Os deuses das moscas

Com a idade, tendemos a olhar para o passado em jeito de balanço; mas, curiosamente, arrependemo-nos sobretudo do que não fizemos nem vamos já a tempo de fazer. Cá em casa, tentamos, mesmo assim, combater o vazio mostrando um ao outro o que foi a nossa vida antes de estarmos juntos e revisitando os lugares que nos marcaram.
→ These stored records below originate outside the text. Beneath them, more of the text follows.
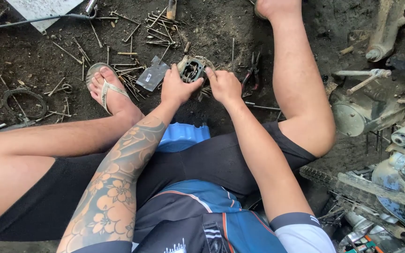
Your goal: Cleaning and inspecting a motorcycle engine head using a pick and pliers to remove debris and check components.
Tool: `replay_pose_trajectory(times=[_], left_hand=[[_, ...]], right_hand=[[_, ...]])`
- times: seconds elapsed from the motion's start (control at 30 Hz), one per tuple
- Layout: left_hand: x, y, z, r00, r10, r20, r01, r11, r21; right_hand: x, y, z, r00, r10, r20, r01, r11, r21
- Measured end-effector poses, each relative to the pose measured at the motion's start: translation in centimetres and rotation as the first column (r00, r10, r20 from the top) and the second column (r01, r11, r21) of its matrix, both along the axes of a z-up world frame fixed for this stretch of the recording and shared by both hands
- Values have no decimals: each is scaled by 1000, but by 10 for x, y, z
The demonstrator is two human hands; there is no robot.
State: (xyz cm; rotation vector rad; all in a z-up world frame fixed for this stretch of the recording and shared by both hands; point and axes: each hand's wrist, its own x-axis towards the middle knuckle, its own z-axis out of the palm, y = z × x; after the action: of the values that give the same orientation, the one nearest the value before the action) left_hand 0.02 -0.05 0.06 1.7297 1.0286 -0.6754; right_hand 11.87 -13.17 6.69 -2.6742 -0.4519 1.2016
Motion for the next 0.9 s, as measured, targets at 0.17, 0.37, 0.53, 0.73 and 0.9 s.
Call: replay_pose_trajectory(times=[0.17, 0.37, 0.53, 0.73, 0.9], left_hand=[[0, 1, 6, 1000, 9, -3, -9, 1000, -4], [0, 3, 6, 1000, 15, 8, -15, 1000, -19], [0, 3, 3, 1000, 19, 24, -19, 1000, -20], [11, 0, 12, 999, -24, 31, 23, 1000, 13], [21, -11, 24, 999, -33, 19, 32, 999, 43]], right_hand=[[2, -3, 1, 1000, -30, 6, 30, 998, -48], [3, -11, -8, 995, 62, 81, -71, 990, 118], [15, -13, -5, 1000, 6, 2, -6, 936, 351], [29, -6, -7, 962, 215, -171, -114, 879, 462], [25, -22, -48, 953, 125, -277, -16, 931, 366]])
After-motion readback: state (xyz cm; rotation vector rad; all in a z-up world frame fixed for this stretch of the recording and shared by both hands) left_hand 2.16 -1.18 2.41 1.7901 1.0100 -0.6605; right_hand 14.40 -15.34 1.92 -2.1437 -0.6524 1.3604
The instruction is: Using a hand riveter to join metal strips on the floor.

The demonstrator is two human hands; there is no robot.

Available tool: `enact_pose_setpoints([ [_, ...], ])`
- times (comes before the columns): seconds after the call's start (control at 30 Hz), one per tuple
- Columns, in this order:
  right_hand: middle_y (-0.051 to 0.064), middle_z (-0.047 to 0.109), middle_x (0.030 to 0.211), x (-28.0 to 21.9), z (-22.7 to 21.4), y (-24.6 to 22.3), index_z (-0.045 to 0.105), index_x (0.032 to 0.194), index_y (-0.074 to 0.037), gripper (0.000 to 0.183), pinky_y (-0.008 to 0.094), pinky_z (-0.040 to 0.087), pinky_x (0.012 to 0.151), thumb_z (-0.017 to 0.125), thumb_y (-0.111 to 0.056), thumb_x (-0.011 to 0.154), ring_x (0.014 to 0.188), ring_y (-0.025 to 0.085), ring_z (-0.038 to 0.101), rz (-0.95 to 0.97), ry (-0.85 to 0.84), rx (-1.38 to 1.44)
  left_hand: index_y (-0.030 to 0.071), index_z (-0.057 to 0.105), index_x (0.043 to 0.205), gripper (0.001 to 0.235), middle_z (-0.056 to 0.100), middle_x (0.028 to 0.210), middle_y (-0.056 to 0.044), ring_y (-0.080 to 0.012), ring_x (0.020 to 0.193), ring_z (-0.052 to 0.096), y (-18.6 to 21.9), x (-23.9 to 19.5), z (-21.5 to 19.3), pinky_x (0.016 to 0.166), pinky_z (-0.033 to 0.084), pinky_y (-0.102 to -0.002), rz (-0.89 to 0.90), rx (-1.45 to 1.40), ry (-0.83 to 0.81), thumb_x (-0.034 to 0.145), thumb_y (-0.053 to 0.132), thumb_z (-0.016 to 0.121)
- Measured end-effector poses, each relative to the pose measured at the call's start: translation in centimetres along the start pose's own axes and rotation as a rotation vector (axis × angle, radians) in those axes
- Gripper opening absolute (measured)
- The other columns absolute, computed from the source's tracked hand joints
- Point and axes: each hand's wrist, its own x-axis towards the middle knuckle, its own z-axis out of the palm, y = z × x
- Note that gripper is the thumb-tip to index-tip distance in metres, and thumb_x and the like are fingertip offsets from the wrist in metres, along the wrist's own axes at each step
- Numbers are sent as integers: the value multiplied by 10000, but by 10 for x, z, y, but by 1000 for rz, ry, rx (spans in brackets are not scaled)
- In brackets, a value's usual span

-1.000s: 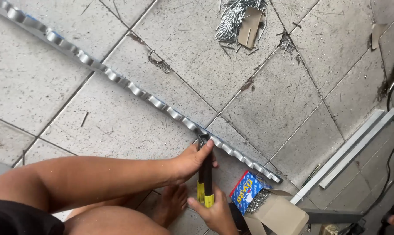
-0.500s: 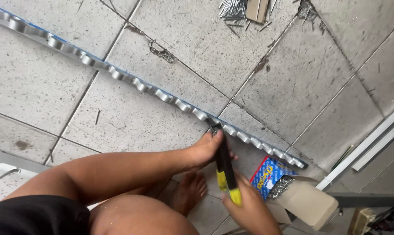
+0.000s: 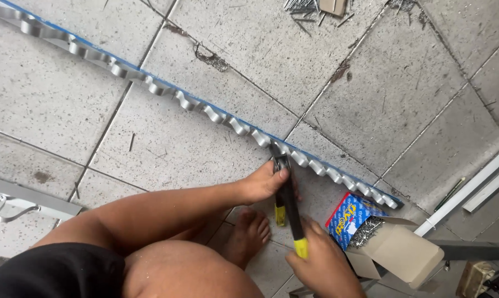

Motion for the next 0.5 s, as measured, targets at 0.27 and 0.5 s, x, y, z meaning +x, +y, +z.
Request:
enact_pose_setpoints([
  [0.27, 29, 701, 594, 29, 33, 0, 736, 871, -74, 329, 284, 473, 453, 853, -333, 705, 456, 141, 606, -154, 263, 618, -17, 649, 880, 834, 694, 849, -155, -320, 945, 744, 20, 6, 25, 942, 584, -484, -264, -216, 271, 784, 792, 471],
  [0.5, 160, 639, 840, 125, 116, 36, 607, 904, -4, 535, 386, 564, 645, 778, -497, 784, 674, 287, 646, -23, 606, 330, -29, 603, 916, 874, 687, 875, -177, -331, 953, 740, 23, 8, 27, 960, 579, -476, -305, -262, 318, 681, 810, 544],
])
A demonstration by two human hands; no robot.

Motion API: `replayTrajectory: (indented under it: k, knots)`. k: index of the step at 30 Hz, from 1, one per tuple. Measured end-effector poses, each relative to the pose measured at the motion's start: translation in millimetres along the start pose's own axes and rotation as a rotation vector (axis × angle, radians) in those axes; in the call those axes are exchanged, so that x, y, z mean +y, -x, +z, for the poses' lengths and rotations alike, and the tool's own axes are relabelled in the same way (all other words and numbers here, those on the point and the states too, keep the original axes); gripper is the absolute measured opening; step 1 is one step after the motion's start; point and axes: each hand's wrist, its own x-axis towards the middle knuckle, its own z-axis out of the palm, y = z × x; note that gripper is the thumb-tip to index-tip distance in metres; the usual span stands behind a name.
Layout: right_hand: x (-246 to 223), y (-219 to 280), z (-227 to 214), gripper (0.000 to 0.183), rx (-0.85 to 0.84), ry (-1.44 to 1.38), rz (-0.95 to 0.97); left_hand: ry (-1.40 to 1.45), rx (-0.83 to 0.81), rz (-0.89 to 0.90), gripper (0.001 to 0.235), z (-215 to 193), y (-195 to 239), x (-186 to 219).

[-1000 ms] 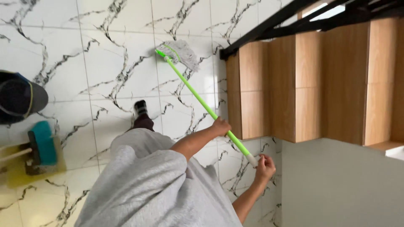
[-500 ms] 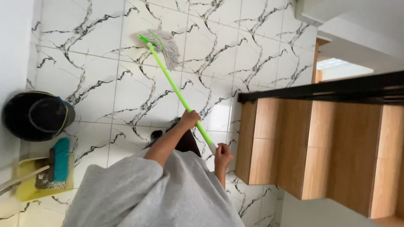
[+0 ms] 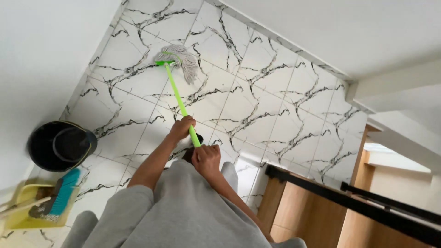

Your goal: Mopping the tiled floor in a hotel hallway.

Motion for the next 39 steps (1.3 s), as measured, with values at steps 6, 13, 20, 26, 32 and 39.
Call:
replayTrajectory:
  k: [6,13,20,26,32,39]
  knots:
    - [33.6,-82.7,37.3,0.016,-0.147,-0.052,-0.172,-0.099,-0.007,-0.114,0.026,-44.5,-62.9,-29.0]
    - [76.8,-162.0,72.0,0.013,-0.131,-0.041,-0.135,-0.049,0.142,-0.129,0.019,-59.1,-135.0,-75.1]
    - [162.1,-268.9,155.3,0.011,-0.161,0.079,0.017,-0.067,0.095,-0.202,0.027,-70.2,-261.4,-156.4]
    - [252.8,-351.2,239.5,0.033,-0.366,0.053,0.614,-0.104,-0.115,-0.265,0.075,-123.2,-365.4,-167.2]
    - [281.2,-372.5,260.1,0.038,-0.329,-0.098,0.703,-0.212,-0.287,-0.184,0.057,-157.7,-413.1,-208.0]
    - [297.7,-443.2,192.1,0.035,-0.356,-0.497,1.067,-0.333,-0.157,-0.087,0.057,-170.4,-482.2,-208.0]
Já fomos, por exemplo, a Macieira de Cambra em busca de uma rapariga com quem o Manel dançara um Verão inteiro (e encontrámo-la, mas era tudo menos uma rapariga); e, mais recentemente, por causa de um casamento no Gerês, fizemos um desvio para eu ir ver o hotel das termas onde ele passava férias com os avós quando era adolescente. Ainda hoje o Manel me fala com saudade daqueles julhos pachorrentos, entre passeios ao rio Homem e jogos de cartas numa varanda larga onde as senhoras inventavam napperons e mexericos, enquanto os maridos, de barrigas fartas de tripas e francesinhas no ano inteiro, tratavam dos intestinos com as águas milagrosas de Caldelas. Nas redondezas, havia, ao que parece, uma imensidão de campos; e, por causa das vacas que ali pastavam, os hóspedes não conseguiam dar descanso aos mata-moscas, ameaçados pelas ferradelas das danadas que, não bastando zumbirem irritantemente, ainda tinham o hábito de pousar onde se sabe.